Say goodbye to the graffiti-riddled abandoned M&M truck stop south of Cortez, and say hello to Love’s Travel Stop and Country Store.
After more than a decade as an eyesore on the south porch of Cortez, the disintegrated truck stop at the corner of County Road G and U.S. Highway 160-491 is proposed for demolition.
Love’s Travel Stop has been working with the Montezuma County planning department to redevelop the property, said planning director Don Haley.
The company has a purchase agreement with property owner Jovian Petroleum, and the sale is pending. The project proposal is in the preliminary stages.
This month, the Colorado Division of Oil and Public Safety completed an environmental cleanup of fuel-contaminated soils at the site, which was needed for redevelopment to take place.
At its Thursday meeting, the planning commission recommended that zoning at the site be changed to industrial use and that a high-impact permit be issued for the new truck stop.
Dave Teyber, an engineer for Love’s, described the travel center. First the old truck stop building and canopies will be demolished and hauled away.
Love’s development plan includes a convenience store and at least one restaurant. There are five passenger fuel islands and four diesel fueling bays, a truck scale, dog park, RV dump and water, and a small propane tank filling station. Parking is planned for 55 to 60 passenger vehicles and 25 to 30 trucks.

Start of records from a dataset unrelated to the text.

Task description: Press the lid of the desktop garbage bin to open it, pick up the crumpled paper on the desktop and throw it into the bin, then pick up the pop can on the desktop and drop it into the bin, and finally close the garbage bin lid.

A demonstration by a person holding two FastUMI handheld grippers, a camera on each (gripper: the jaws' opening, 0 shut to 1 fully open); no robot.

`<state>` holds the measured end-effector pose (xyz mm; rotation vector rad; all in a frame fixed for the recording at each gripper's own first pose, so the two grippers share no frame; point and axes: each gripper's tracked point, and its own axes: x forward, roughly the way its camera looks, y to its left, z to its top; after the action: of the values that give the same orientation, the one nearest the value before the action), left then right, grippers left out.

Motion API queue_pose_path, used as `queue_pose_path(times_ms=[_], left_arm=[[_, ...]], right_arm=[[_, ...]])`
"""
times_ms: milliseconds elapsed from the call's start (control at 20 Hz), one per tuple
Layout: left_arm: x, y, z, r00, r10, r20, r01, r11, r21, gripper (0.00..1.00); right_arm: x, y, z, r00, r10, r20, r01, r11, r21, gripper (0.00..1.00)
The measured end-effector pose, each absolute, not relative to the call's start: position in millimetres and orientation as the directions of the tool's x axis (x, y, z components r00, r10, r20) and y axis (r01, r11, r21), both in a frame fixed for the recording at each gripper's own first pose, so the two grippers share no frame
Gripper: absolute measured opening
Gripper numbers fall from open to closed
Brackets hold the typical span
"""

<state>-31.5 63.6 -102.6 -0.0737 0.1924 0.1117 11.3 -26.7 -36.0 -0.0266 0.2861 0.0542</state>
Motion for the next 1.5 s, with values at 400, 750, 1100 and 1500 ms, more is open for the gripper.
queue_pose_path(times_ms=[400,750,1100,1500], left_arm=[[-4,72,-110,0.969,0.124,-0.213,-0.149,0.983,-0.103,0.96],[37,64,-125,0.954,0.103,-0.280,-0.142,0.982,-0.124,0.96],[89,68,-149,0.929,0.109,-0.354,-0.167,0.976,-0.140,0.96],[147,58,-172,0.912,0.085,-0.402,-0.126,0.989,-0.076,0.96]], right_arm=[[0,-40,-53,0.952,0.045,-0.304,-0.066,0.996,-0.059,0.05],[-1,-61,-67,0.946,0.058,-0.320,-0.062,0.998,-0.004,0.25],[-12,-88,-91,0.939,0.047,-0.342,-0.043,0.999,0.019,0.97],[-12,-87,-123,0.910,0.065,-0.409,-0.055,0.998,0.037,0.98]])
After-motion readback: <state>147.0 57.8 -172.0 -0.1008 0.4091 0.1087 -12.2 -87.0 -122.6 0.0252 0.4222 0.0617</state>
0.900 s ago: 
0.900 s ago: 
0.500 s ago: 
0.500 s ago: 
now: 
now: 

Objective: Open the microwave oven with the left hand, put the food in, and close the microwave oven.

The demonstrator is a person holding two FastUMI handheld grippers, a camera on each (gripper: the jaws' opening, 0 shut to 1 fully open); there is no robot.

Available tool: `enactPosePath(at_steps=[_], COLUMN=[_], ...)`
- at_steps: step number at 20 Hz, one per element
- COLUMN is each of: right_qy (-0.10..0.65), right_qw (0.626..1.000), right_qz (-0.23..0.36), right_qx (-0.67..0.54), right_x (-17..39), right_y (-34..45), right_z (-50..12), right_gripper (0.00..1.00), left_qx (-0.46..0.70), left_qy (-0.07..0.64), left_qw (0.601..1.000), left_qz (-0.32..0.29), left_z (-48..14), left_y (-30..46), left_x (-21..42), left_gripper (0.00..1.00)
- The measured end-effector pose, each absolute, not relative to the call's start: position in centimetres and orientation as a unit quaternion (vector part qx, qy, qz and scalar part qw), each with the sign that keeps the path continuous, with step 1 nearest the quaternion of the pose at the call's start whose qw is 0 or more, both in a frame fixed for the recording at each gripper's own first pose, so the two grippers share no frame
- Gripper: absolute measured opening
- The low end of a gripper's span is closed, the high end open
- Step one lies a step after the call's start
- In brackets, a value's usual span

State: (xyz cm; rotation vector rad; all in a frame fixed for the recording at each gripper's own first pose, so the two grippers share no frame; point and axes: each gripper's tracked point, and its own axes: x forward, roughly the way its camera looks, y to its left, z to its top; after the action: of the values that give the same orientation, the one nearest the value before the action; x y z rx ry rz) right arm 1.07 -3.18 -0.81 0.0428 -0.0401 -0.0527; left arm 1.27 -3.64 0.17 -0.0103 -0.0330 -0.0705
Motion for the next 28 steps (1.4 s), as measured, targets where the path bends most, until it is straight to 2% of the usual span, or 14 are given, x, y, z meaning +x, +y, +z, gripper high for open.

“Love’s uses a national contractor, and they hire subcontractors from the local community,” Teyber said.
He said details about the restaurant have not been finalized. It might be a food court, a combination of food-service vendors or fast food tenant. A timeline for construction was not revealed.
A water consultant is studying adequate water service and pressure for the new business.
The site has access to sewer and power. Part of the planning process for the new business is determining required adequate infrastructure, and whether upgrades are needed, planning officials said.
Cortez Fire Protection District will provide guidance for a fire hydrant location, and pipes servicing the hydrant will be upgraded from a 2-inch line to a 3-inch line, officials said.
The existing entrances off County Road G will be used for the new truck stop.
A traffic study to Colorado Department of Transportation standards will be conducted at the intersection of Road G and the highway to determine whether additional traffic safety features are needed, Teyber said.
Love’s, based in Oklahoma City, has more than 530 stores in 41 states, according to its website. The 24-hour fuel station targets high travel areas and truck routes, and caters to professional drivers.
Teyber expressed confidence in the project, noting that it is contingent on a successful land and infrastructure planning process.
“It’s been an eyesore for years, a truck stop is a nice marriage for the port of entry weigh station that is next door,” said planning commissioner Rob Pope. “Trucks are already using that access.”
“It’s great to see that site cleaned up,” said planning commissioner Joel Stevenson. “(The truck stop) will provide more employment for the county.”